The EVEN MORE Freewheelin’ Jeffrey Lewis
01) Do What Comes Natural
02) Movie Date
03) DCB & ARS
04) Sometimes Life Hits You VIDEO
05) Tylenol PM
06) Just Fun VIDEO
07) Relaxation VIDEO
08) Inger
09) 100 Good Things
10) The Endless Unknown
“Nobody else does it quite like Jeffrey Lewis and he bares it all and remains in top form here. Jeffrey Lewis is a national treasure, but more specifically a New York treasure with a one-of-a-kind point of view that is extremely observational, often funny and surreal, and always deeply empathetic… The EVEN MORE Freewheelin’ Jeffrey Lewis is another gem in a nearly 30 year discography and is packed with memorable songs highlighted, as always, by his words.
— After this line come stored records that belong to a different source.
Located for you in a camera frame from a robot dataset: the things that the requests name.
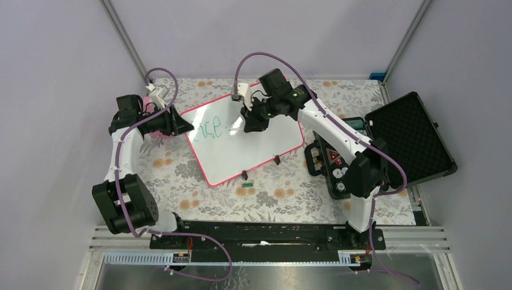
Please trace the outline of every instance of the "table surface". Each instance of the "table surface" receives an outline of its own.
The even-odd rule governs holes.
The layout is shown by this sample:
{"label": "table surface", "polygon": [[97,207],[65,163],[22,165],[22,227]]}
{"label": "table surface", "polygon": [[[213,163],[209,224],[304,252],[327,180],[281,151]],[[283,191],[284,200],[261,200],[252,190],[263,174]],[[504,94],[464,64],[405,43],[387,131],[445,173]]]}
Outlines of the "table surface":
{"label": "table surface", "polygon": [[[233,79],[180,79],[176,108],[183,112],[218,98],[229,93],[232,84]],[[383,105],[377,81],[309,80],[308,84],[342,118],[363,117]],[[156,79],[155,85],[174,91],[170,79]],[[139,176],[160,211],[174,211],[184,219],[343,224],[350,201],[331,199],[324,177],[309,175],[304,148],[313,141],[313,131],[305,126],[302,130],[304,145],[283,155],[279,166],[267,163],[248,172],[252,188],[243,188],[245,181],[240,177],[210,187],[185,135],[146,135],[138,160]],[[378,224],[415,225],[407,192],[377,198],[375,220]]]}

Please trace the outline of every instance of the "white wall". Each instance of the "white wall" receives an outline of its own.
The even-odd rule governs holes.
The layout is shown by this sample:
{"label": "white wall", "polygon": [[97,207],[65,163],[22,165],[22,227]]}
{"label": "white wall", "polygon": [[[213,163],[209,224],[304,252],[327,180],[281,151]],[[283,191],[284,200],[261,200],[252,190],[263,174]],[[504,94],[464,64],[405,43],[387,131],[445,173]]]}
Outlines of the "white wall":
{"label": "white wall", "polygon": [[[307,77],[367,79],[386,70],[421,0],[112,3],[146,66],[179,77],[233,77],[245,55],[265,51]],[[242,74],[258,77],[276,65],[259,57]]]}
{"label": "white wall", "polygon": [[512,2],[435,1],[389,80],[417,91],[459,170],[422,186],[464,289],[512,283]]}
{"label": "white wall", "polygon": [[0,39],[0,289],[72,289],[141,79],[99,1],[1,1]]}

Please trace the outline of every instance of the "open case lid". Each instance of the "open case lid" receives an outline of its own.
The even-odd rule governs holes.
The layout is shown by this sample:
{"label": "open case lid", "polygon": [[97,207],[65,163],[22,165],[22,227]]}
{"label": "open case lid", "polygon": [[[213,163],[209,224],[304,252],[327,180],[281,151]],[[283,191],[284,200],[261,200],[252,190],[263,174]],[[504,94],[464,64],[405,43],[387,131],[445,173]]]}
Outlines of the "open case lid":
{"label": "open case lid", "polygon": [[[388,155],[405,171],[408,186],[457,171],[457,165],[446,149],[420,96],[416,92],[392,101],[365,116],[370,134],[388,143]],[[400,172],[388,166],[389,186],[402,185]]]}

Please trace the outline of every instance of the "red warning label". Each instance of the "red warning label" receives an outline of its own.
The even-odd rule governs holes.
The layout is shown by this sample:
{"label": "red warning label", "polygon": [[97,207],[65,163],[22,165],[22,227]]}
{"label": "red warning label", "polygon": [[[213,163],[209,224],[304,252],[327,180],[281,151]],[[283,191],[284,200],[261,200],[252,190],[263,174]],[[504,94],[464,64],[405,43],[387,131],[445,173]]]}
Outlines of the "red warning label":
{"label": "red warning label", "polygon": [[336,150],[327,148],[327,155],[329,156],[329,164],[341,165],[341,155]]}

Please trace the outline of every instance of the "whiteboard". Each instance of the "whiteboard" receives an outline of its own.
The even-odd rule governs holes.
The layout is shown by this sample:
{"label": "whiteboard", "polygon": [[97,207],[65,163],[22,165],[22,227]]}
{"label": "whiteboard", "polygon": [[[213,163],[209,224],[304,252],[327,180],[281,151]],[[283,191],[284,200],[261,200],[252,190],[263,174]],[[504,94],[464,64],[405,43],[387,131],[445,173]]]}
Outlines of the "whiteboard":
{"label": "whiteboard", "polygon": [[[251,87],[253,92],[264,92],[259,83]],[[295,150],[304,142],[300,124],[283,115],[272,118],[263,132],[233,130],[243,125],[242,106],[228,94],[181,115],[194,126],[187,139],[210,186],[273,161],[276,155]]]}
His are the kind of songs you stop what you’re doing and hang on every line to see where it’s going..I could go for paragraphs quoting lyrics from this album…I’m very glad Jeffrey Lewis continues to get out of bed and make records like this.” – Brooklyn Vegan (Indie Basement)
“Lewis remains a vividly funny observer and masterful storyteller, and his work remains relatable and relevant.” – AllMusic (4 stars/Editor’s Choice)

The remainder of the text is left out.